コペルニクスの地動説に賛成し、それの啓もう活動を行ったことで、キリスト教会からにらまれ、考えを曲げなかったことで火刑に処された。火あぶりになった最も有名な人物といってよい。

裁判の最後では、「判決を受け入れる私よりも、判決を言い渡すあなたの方がおびえているではないか!」と言い放った。

処刑の時も、十字架から顔をそむけたというから、相当なものである。(当時は火刑の直前に十字架に接吻するという習慣があった。)
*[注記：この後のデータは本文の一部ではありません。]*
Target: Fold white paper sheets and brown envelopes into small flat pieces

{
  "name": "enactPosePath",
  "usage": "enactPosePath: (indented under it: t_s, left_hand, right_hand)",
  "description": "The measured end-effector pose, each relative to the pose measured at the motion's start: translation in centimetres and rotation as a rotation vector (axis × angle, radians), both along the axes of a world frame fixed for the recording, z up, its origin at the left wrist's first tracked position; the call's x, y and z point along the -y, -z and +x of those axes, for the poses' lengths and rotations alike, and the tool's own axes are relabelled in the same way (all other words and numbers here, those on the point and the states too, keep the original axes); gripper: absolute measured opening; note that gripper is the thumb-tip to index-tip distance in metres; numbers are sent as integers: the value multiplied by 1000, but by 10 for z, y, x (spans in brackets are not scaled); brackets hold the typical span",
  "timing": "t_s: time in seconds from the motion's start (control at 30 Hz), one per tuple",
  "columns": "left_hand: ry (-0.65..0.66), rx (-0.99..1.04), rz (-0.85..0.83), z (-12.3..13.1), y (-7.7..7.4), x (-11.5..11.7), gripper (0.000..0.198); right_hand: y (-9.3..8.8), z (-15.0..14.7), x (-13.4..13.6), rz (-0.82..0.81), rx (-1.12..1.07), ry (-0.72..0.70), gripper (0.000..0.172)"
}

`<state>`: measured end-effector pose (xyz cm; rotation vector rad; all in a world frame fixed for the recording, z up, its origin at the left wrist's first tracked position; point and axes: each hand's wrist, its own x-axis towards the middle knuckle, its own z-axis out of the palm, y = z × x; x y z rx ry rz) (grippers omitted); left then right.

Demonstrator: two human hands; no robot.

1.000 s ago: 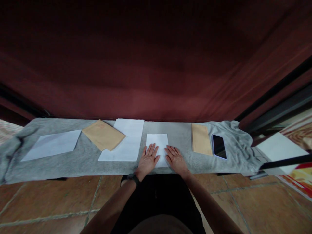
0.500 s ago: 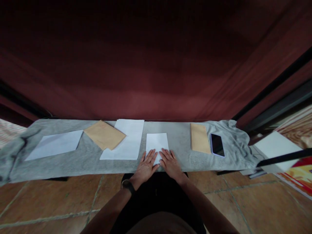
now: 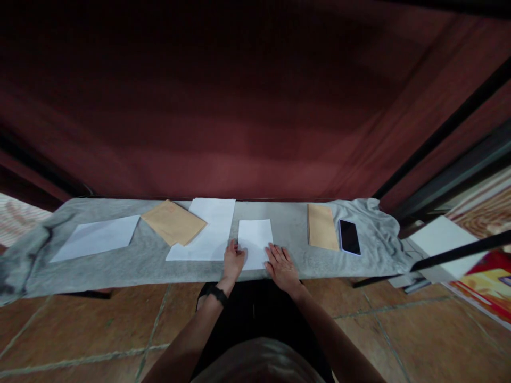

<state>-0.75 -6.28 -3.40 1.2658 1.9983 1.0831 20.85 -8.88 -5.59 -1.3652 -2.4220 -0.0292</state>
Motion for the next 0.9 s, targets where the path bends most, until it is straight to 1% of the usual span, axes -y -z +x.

ガリレオガリレイが強硬に教会に背かなかったのは、ブルーノの処刑事例を知っていたからという説もあり、多方面に影響を与えたことがわかる。

セルヴェト:1511~1553

名前はフランス読みでセルヴェとも読む。ブルーノ以前にいた火あぶりにされた研究者。

解剖学を研究し、初期の人体解剖に置いて業績をあげた。この結果、血液循環についてヨーロッパでもっともはやく本に記載し、影響を与えた。
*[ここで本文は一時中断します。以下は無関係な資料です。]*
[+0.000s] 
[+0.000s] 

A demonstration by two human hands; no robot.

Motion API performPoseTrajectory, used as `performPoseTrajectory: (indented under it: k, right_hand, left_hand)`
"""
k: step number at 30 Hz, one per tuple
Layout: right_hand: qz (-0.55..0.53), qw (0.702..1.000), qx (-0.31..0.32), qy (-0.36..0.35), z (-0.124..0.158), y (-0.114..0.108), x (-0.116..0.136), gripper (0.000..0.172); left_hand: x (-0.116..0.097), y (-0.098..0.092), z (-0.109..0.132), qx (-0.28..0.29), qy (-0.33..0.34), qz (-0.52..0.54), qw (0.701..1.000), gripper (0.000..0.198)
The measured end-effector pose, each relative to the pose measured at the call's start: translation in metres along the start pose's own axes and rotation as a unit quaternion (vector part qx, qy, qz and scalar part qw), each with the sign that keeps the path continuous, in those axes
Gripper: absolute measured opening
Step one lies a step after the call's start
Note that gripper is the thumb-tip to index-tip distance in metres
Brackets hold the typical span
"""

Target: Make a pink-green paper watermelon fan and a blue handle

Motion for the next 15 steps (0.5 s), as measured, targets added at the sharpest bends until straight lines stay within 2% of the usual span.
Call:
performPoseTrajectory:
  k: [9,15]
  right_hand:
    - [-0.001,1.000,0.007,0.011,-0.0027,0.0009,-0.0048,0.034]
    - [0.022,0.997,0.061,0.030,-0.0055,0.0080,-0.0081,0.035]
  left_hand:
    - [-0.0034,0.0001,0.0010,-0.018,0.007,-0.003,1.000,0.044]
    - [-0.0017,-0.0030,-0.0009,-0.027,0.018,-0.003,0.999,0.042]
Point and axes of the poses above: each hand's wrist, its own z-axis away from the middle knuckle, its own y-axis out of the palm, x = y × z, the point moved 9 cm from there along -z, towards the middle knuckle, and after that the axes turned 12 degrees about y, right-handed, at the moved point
キリスト教の三位一体説に対抗する思想を持っていたことから教会からにらまれ、異端であると判断される。まずミラノで投獄されたが、級友であった刑務所長の助けで脱獄した。しかし本人不在のまま火あぶりの判決がでたので処刑された。

ドミニス:1560~1624

中世の司祭であり科学者。

最初に虹の理論を構築した。このことはニュートンも言及している。それぞれの雨滴で、光は2回の屈折をするという事実を述べており、のちの光学に影響を与えた。

また、潮汐理論についても太陽の影響について言及している。

後に教皇と対立し、発言の撤回などを求められ、最終的には異端審問がくだされる。死後、遺体を焼くことが決定される。

厳密には、生前に異端の評決が下され、死後に遺体が火あぶりにされた例だが、科学の業績があるのでカウントしてよいだろう。

火あぶりの理由の裏側

キリスト教内の宗派争いに巻き込まれて焼かれた、という側面もあり、権力争いの内幕が見て取れる。

豆知識

・研究者ではなく宗教指導者であるが、宗教指導者ウィクリフも死後に遺体を火あぶりにされたケースであり、死後に遺体を焼くこともしばしば行われていたことがわかる。

・ブルーノは喜劇として「カンデライオ」という戯曲を書いている。このタイトルは「ろうそく職人」といういみであるが、男の同性愛者の隠喩として使っている。内容も3ページに1回ぐらい下ネタが出てくる愉快な本である。ぶっちゃけまがりなりにもキリスト教関係者が書いたものとは思えないほど(?)